Les conclusions préliminaires du parquet de Boumerdès sont accablantes. L’accident survenu vendredi, qui a coûté la vie à 28 personnes, est attribué à l’état du conducteur. Ce dernier était sous l’emprise de stupéfiants et de substances psychotropes lors du drame. L’autocar transportait 64 passagers, dépassant sa capacité autorisée de 51 places. L’enquête a également établi que le véhicule roulait à près de 122 km/h sur une route limitée à 60 km/h . Ce drame est le plus meurtrier d’une série noire qui frappe le pays .
Le président Abdelmadjid Tebboune a promis une justice « d’une main de fer ». Le Premier ministre s’est rendu sur place pour s’enquérir de l’état des blessés.
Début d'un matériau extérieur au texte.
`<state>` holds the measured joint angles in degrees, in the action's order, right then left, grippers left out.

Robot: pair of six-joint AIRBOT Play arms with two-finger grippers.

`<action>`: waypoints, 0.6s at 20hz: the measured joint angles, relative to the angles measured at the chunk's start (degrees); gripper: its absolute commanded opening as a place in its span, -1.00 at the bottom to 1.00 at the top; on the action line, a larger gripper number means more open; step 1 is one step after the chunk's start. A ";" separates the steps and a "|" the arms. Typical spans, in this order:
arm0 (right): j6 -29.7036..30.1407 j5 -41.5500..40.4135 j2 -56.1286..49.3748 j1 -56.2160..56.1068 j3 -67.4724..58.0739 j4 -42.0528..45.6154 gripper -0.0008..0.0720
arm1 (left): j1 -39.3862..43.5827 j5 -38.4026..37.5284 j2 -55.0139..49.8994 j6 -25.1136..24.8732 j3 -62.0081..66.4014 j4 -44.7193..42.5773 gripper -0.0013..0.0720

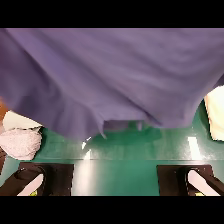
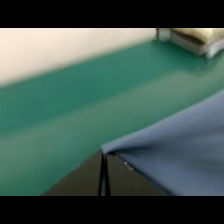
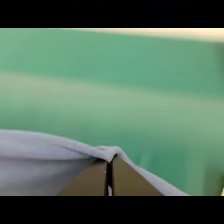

Le bilan final s’élève à 28 morts et 36 blessés.
Un contexte de sécurité routière déjà alarmant
Ce nouvel accident relance le débat sur la sécurité en Algérie. En 2025, les accidents ont fait 3 838 morts et plus de 37 000 blessés . Le facteur humain est responsable de plus de 96 % des cas. Moins de 24 heures après le drame de Boumerdès, un autre accident a fait trois morts à Timimoune . Ces drames successifs mettent en lumière les dangers persistants du réseau routier algérien.